Turkey-EU: Any further progress is possible?

‘Turkey’s Justice and Development Party [AKP] government failed to take convincing steps to address the country’s worsening domestic human rights record and democratic deficit.’

This is the brief summary of the latest snapshot of Turkey taken by Human Rights Watch (HRW), which published its 24th annual report on human rights practices in more than 90 countries.

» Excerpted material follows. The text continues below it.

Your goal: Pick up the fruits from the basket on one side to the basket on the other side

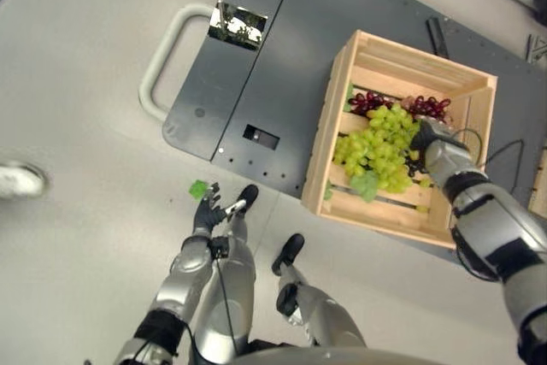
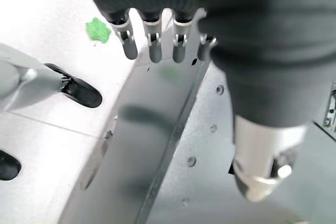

The details on Turkey, on which the world has been keeping its eye, for obvious reasons, make, as expected, gloomy reading.

Coincidentally, the report landed as Prime Minister Recep Tayyip Erdoğan was paying a closely watched visit to Brussels in an attempt to freshen Turkey’s relations with the EU. But, for very apparent reasons, due to the political maneuvering and tension in Turkey, the visit has turned into a “make or break” point for the painful European Union accession negotiations.

Disappointment with the performance of the ruling AKP is now a solid part of the picture. “In office for three terms since 2002, and enjoying a strong parliamentary majority, the ruling AKP has demonstrated a growing intolerance of political opposition, public protest, and critical media,” says HRW.

The oppression of free speech and marginalization of diverse opinions is strongly highlighted by HRW. Much of its criticism about the weakness of the media is directed towards not only the government but, as expected, the media conglomerates.   

“The mute or biased coverage of the Taksim Gezi protests in much of Turkey’s media highlighted the reluctance of many media companies to report news impartially when it conflicts with government interests. In the course of the year, scores of media workers, among them highly respected mainstream journalists and commentators writing critically of the government in different media, were fired from their jobs.”

In another section, HRW also points to violations of freedom of expression: “Turkey continued to prosecute journalists in 2013, and several dozen remain in jail. The trial continued of 44 mainly Kurdish journalists and media workers (20 in detention since December 2011) for alleged links to the Union of Kurdistan Communities (KCK), a body connected to the PKK.”  

The graft probe, the demotions and replacements of police and the intimidation of the judiciary in Turkey since mid-December did not make it into the report, but if they had, this would have only added to the gloom.

But the AKP government and its ostrich-like lackeys in the media should know that with the backward steps being taken, they are pushing the country away from the Copenhagen criteria. Many observers and devoted friends of Turkey in Europe are swift to catch up with the developments and do not mince their words.

Marietje Schaake, a Dutch liberal from the European Parliament (EP) is one of them. In a statement, she said: “The separation of powers is under immense pressure in Turkey and the rule of law is not upheld. This crisis also impacts the relations between the European Union and Turkey, because measures taken, such as political intervention with the judicial branch, are not in line with European rules… Because of the mistrust and polarization, an investigation led by an international committee of experts would have the greatest effect. The European Commission should propose this to Erdoğan and international partners. The problems are now so immense that they need to be investigated independently. The European Commission should propose this to Erdoğan and international partners.”

Such a reaction is understandable, but I am not sure whether it will have a positive impact. Given the spitefulness of Erdoğan and the turbulent sociopolitical scene in the EU, which serves as a pretext for his government, these kinds of proposals will be seen as useful anti-EU material in the upcoming election campaigns.

The immense dilemma is the opposite directions that such snapshots of Turkey suggest: One way would end in a scary Mukhabarat state model, and the other, still open-ended, would lead to the heart of the EU. What makes Schaake’s proposal so interesting is that it leads to the question: Would it be possible to link its content to the very relevant Chapter 23 on the judiciary and work to open this chapter? Is there any hope at all?